## Problem details
An exact reproduction is needed of every line from the beginning of the data down to and including the line that contains "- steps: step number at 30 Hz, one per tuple", minus the pictures.

## Data shown
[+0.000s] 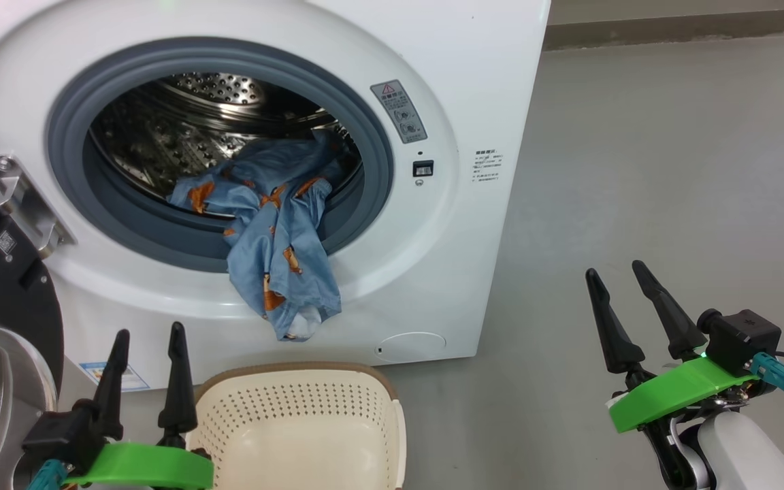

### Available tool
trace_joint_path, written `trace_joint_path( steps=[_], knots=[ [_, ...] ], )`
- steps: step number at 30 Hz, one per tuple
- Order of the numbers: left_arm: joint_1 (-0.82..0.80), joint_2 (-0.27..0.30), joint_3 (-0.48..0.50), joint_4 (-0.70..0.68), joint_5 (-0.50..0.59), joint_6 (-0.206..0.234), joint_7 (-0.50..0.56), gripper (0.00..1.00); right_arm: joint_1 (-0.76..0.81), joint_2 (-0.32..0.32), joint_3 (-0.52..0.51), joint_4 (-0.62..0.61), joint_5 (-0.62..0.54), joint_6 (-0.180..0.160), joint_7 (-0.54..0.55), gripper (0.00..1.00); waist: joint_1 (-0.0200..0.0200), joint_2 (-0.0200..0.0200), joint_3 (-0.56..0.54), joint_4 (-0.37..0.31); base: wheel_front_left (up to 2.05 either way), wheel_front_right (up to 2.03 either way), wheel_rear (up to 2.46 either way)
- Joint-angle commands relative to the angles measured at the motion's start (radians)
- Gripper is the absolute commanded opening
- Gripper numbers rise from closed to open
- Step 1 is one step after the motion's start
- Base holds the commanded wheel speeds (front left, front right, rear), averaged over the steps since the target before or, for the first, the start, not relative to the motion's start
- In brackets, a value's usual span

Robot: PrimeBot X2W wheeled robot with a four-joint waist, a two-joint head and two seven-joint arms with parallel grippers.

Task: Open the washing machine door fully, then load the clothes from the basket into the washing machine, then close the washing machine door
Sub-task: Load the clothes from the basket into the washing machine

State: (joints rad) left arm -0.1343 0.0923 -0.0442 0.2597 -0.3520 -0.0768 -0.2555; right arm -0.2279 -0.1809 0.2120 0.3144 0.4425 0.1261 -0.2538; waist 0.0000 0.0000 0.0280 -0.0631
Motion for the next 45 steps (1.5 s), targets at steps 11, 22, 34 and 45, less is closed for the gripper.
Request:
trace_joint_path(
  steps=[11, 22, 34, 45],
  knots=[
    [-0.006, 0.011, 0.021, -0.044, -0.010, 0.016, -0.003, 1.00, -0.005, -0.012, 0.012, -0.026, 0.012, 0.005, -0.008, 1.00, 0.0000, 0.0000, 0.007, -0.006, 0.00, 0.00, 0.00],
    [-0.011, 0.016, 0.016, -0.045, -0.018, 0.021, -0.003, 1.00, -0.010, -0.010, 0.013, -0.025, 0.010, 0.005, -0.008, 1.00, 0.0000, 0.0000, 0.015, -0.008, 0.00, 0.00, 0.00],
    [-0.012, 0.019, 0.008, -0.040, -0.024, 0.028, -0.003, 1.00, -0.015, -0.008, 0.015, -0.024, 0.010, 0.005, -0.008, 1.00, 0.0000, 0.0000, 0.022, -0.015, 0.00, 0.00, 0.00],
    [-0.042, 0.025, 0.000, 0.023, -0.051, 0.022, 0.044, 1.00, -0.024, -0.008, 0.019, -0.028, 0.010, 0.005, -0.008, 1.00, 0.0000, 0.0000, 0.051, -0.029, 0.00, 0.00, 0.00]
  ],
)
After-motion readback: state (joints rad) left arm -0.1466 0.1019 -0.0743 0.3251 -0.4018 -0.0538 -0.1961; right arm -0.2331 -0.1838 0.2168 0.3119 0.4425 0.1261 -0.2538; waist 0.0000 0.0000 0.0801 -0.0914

## Exercise response
[+0.000s] 

### Available tool
trace_joint_path, written `trace_joint_path( steps=[_], knots=[ [_, ...] ], )`
- steps: step number at 30 Hz, one per tuple

The required output has been supplied.